Further, the tribunal found that no PCP had been applied to Ms Begum which indirectly discriminated against Muslim women. If it was wrong about that and a discriminatory PCP had been applied, namely the requirement not to wear a garment which presented a tripping hazard, it was justified on health and safety grounds. There was a real need to protect the health and safety of staff and children and the requirement for any ankle-length jilbab to be of appropriate length was proportionate.

Ms Begum appealed to the EAT. The EAT upheld the decision of the tribunal finding that the tribunal was entitled to find that there was no discriminatory PCP in place on the basis the nursery had not imposed a requirement that no jilbabs could be worn. Rather, there was a requirement that any garment worn should not present a tripping hazard. This of itself did not indirectly discriminate against Muslim women as all other Muslim women in that workplace could comply with the requirement that clothing should not present a tripping hazard.

This is a useful case for employers and it certainly appears to be the correct finding in the circumstances, i.e. the requirement to wear a garment which does not present a tripping hazard was not indirectly discriminatory against Muslim women, as women wearing ankle-length jilbabs could comply. However, it should be noted that the tribunal and EAT adopted quite a broad-brush approach to the theoretical question of justification. The nursery manager gave evidence that she considered the risk to stem from Ms Begum's possible restriction of movement within the lengthy jilbab, yet a bystander might assume the risk to have flowed from others tripping over the garment. The lesson here is that assumptions should not be made about why something may or may not present a health and safety risk. Employers should carefully assess risk and the ways of minimising any risk before deciding to impose a uniform policy and should be able to justify their decisions.
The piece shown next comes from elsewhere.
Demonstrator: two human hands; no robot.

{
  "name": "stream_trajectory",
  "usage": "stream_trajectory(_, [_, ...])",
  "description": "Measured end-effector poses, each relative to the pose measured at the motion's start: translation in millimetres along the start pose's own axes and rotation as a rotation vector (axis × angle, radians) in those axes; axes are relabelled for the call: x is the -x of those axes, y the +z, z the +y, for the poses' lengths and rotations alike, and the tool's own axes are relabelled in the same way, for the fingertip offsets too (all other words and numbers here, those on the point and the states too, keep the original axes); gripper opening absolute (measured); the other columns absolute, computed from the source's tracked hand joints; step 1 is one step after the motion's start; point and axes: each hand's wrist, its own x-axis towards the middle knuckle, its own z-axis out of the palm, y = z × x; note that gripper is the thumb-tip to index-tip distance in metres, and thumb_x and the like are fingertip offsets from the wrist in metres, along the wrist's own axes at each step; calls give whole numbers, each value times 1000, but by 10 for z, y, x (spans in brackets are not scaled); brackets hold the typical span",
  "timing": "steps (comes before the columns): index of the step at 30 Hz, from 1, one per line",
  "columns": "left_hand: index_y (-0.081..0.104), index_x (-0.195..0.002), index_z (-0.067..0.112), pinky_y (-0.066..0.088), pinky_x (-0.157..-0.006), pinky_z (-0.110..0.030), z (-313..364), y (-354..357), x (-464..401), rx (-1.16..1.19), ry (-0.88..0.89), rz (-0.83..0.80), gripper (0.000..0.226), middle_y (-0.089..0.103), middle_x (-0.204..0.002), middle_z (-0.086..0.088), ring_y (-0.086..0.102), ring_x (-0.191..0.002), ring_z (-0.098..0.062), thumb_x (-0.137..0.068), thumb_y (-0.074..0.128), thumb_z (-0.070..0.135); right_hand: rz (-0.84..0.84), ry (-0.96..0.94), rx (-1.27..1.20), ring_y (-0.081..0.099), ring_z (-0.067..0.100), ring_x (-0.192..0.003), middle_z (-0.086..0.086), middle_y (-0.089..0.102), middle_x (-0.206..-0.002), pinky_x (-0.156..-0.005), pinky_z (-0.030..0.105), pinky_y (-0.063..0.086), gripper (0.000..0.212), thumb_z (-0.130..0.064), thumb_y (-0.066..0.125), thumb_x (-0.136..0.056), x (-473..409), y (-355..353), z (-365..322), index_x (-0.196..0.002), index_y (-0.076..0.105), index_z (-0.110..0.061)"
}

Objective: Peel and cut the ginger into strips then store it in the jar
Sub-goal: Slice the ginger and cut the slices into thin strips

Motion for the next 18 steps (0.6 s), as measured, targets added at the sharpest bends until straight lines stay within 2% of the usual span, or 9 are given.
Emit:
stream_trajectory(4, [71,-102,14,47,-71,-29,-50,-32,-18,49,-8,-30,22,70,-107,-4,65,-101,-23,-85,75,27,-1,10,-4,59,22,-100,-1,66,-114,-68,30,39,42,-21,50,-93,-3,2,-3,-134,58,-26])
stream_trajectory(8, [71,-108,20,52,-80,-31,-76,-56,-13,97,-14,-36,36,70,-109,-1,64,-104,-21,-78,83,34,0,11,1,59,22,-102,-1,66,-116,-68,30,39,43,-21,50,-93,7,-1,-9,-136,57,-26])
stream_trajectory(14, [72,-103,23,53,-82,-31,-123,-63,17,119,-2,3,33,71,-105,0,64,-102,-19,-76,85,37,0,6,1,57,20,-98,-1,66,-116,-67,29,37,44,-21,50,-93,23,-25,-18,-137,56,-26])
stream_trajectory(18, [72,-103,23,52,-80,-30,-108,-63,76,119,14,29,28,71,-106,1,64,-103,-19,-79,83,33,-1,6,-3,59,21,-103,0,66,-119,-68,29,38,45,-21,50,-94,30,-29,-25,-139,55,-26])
It should also be noted that the tribunal's comment that merely raising a matter in discussion in interview "cannot and did not" put the claimant under a detriment is misleading. On the facts of this case it is clear that asking whether a shorter, ankle-length jilbab might be worn did not give rise to a detriment. However, pursuing a particular line of enquiry at an interview may, and often does, give rise to detriment claims under discrimination law. Employers should therefore ensure that queries relating to uniform policies and religious dress are approached sensitively and the justification for the policy is properly explained to allow for a discussion on how to minimise the risks rather than presenting the policy as a must.